BEGIN Material provided

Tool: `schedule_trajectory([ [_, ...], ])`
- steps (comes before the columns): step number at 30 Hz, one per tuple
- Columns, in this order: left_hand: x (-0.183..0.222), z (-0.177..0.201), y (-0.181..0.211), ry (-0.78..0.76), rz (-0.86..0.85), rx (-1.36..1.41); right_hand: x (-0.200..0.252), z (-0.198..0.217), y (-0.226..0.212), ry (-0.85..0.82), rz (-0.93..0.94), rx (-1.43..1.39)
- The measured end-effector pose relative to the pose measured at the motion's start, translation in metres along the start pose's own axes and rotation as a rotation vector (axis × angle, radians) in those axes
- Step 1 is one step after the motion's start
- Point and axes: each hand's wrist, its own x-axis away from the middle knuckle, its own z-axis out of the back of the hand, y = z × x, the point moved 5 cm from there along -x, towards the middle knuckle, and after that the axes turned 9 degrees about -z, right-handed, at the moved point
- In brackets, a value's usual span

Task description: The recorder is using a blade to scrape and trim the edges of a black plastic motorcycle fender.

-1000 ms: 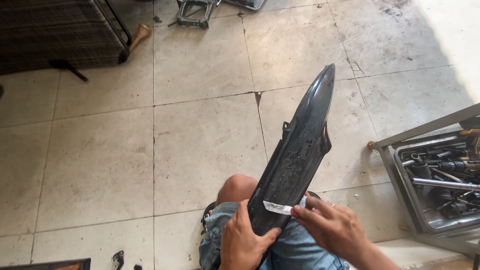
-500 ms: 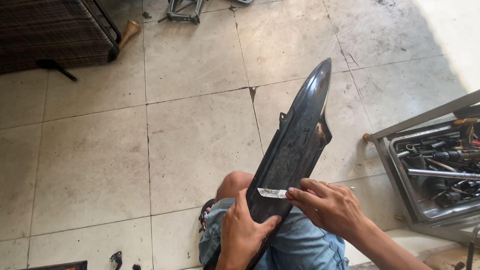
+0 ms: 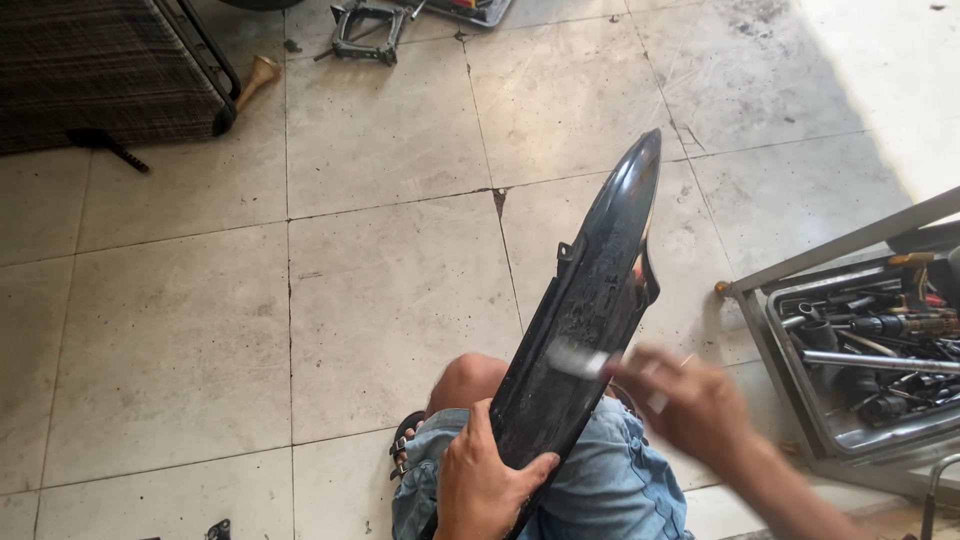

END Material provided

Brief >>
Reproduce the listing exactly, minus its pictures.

Task answer >>
Tool: `schedule_trajectory([ [_, ...], ])`
- steps (comes before the columns): step number at 30 Hz, one per tuple
- Columns, in this order: left_hand: x (-0.183..0.222), z (-0.177..0.201), y (-0.181..0.211), ry (-0.78..0.76), rz (-0.86..0.85), rx (-1.36..1.41); right_hand: x (-0.200..0.252), z (-0.198..0.217), y (-0.226..0.212), ry (-0.85..0.82), rz (-0.93..0.94), rx (-1.43..1.39)
- The measured end-effector pose relative to the pose measured at the motion's start, translation in metres along the start pose's own axes and rotation as a rotation vector (axis × angle, radians) in those axes
- Step 1 is one step after the motion's start
- Point and axes: each hand's wrist, its own x-axis away from the middle knuckle, its own z-axis out of the back of the hand, y = z × x, the point moved 5 cm from there along -x, towards the middle knuckle, and after that the axes turned 9 degrees about -z, right-handed, at the moved point
- In brackets, a value's usual span

Task description: The recorder is using a blade to scrape and trim the edges of a black plastic motorcycle fender.

-1000 ms: 
-500 ms: 
+0 ms: 

The answer requires no additions.